WHAT TO PRODUCE:
An exact reproduction of the entries is needed. Keep all pictures out of it.

GIVEN INFORMATION:
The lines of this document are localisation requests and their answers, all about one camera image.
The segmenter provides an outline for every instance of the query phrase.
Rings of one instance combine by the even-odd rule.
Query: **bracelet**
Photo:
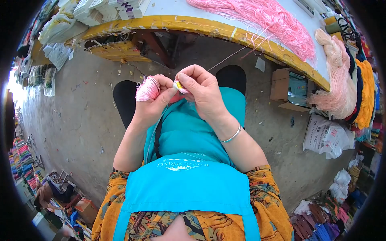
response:
[[[237,136],[240,133],[240,131],[241,131],[241,125],[239,125],[239,129],[237,130],[236,134],[234,134],[231,138],[227,139],[226,141],[219,139],[219,141],[225,142],[225,143],[230,142],[233,138],[235,138],[235,136]]]

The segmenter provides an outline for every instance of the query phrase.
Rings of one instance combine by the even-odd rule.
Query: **orange yarn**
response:
[[[360,62],[357,59],[355,59],[355,62],[362,71],[363,90],[361,109],[354,122],[358,124],[359,129],[363,129],[370,125],[372,111],[374,109],[375,82],[370,63],[367,60]]]

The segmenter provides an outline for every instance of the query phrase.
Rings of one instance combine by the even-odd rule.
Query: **hand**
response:
[[[191,65],[176,74],[176,79],[192,93],[186,99],[193,101],[201,119],[213,125],[220,117],[229,114],[221,97],[217,79],[198,65]]]
[[[160,94],[156,99],[135,103],[135,113],[130,125],[133,124],[143,129],[154,125],[161,117],[164,108],[177,93],[177,89],[173,88],[173,80],[170,78],[163,74],[157,74],[153,78],[160,85]]]

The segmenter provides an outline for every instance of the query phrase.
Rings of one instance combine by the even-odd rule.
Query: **box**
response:
[[[98,208],[95,204],[86,198],[82,198],[74,208],[79,212],[79,216],[90,226],[94,223],[97,215]]]
[[[281,102],[282,104],[279,105],[279,107],[281,108],[300,111],[300,112],[309,111],[312,107],[311,105],[309,105],[308,108],[306,108],[303,106],[292,104],[291,102],[288,101],[288,87],[290,84],[289,77],[290,77],[289,68],[278,69],[272,73],[271,95],[269,98],[271,100]],[[307,96],[309,96],[312,90],[314,89],[315,89],[314,82],[311,80],[308,80]]]

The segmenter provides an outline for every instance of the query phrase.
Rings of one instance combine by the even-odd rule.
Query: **woman's left hand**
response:
[[[160,85],[159,96],[156,99],[135,103],[135,114],[132,123],[143,129],[148,129],[158,121],[164,108],[178,91],[173,88],[173,80],[163,74],[157,74],[153,78]]]

WORKED SOLUTION:
The lines of this document are localisation requests and their answers, all about one camera image.
The segmenter provides an outline for every instance of the query phrase.
Rings of one instance combine by the even-odd rule.
Query: **bracelet**
Photo:
response:
[[[237,136],[240,133],[240,131],[241,131],[241,125],[239,125],[239,129],[237,130],[236,134],[234,134],[231,138],[227,139],[226,141],[219,139],[219,141],[225,142],[225,143],[230,142],[233,138],[235,138],[235,136]]]

The segmenter provides an outline for every instance of the query phrase.
Rings of one instance combine by the even-odd rule.
Query: **orange yarn**
response:
[[[360,62],[357,59],[355,59],[355,62],[362,71],[363,90],[361,109],[354,122],[358,124],[359,129],[363,129],[370,125],[372,111],[374,109],[375,82],[370,63],[367,60]]]

The segmenter provides an outline for every instance of the query phrase.
Rings of one instance combine by the even-odd rule.
Query: **hand**
response:
[[[191,65],[176,74],[176,79],[192,93],[186,99],[193,101],[201,119],[213,125],[220,117],[229,114],[221,97],[217,79],[198,65]]]
[[[160,94],[156,99],[135,103],[135,113],[130,125],[133,124],[143,129],[154,125],[161,117],[164,108],[177,93],[177,89],[173,88],[173,80],[170,78],[163,74],[157,74],[153,78],[160,85]]]

The segmenter provides an outline for every instance of the query phrase.
Rings of one instance combine by the even-odd rule.
Query: **box**
response:
[[[98,208],[95,204],[86,198],[82,198],[74,208],[79,212],[79,216],[90,226],[94,223],[97,215]]]
[[[281,102],[282,104],[279,105],[279,107],[281,108],[300,111],[300,112],[309,111],[312,107],[311,105],[309,105],[308,108],[306,108],[303,106],[292,104],[291,102],[288,101],[288,87],[290,84],[289,77],[290,77],[289,68],[278,69],[272,73],[271,95],[269,98],[271,100]],[[307,96],[309,96],[312,90],[314,89],[315,89],[314,82],[311,80],[308,80]]]

The segmenter provides an outline for every instance of the query phrase.
Rings of one instance combine by the even-odd rule.
Query: **woman's left hand**
response:
[[[160,85],[159,96],[156,99],[135,103],[135,114],[132,123],[143,129],[148,129],[158,121],[164,108],[178,91],[173,88],[173,80],[163,74],[157,74],[153,78]]]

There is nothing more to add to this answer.